Wijsman also has good things to say about prices. While illustrated manuscripts were expensive, acquiring books even on a large scale would not have put a big dent in aristocratic budgets. Comparing the price that Philip van Horn paid for a book in 1481 to its appraisal at his death seven years later, he notes a 73% drop in value, almost identical to the decline in price that Ezio Ornato and Carla Bozzolo documented for some of Jean de Berry’s books after his death in 1416. Wijsman’s attention to prices is chiefly devoted to consumers; it would be good to know something about these economic matters from the illuminators’ perspective, as well as to learn about illumination’s contribution to the economy, especially in Bruges.

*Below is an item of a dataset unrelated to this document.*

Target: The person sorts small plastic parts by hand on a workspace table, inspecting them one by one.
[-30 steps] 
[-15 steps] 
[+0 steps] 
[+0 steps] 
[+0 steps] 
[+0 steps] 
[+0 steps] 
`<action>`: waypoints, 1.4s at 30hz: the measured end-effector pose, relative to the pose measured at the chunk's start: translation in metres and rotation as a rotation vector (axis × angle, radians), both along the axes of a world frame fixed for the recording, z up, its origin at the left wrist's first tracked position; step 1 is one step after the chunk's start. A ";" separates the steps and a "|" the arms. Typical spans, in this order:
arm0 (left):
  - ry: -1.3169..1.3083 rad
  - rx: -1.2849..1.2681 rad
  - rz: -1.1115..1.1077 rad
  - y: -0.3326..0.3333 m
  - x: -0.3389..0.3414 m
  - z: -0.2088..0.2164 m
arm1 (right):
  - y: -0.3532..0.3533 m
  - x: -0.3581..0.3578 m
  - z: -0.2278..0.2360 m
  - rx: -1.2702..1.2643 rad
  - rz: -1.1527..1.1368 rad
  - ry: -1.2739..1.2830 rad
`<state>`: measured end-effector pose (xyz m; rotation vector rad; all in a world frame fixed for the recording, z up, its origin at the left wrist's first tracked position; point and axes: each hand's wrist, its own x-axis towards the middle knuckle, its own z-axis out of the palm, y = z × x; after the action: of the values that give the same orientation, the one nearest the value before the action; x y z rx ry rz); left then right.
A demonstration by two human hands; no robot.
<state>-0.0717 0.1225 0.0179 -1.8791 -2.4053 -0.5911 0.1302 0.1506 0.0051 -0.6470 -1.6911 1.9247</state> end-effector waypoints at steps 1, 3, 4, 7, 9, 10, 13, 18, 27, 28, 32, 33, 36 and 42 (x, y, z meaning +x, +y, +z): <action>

The book has one major omission: although it is entirely focused on illustrated manuscripts, it has very little to say about illustrations. What did pictures do? Why was a book with pictures better than one without? Did different periods, places or patrons assign different roles to a book’s illustrations? Answering these questions would require greater attention to unillustrated manuscripts. Similarly, printed books, while everywhere acknowledged, are not a focus of the investigation. A more complete understanding of printing’s effect on the production and collection of illustrated manuscripts would require an equally exhaustive study on printed books in these years.
But these omissions in no way compromise the book’s value. Wijsman gives us both a macro- and a micro-study, addressing broad trends in one hundred fifty years of illustrated manuscript production while also closely attending to individual collectors and individual books. His work is both a major contribution to the field and – especially given the updated website – a generous and stimulating tool for new research.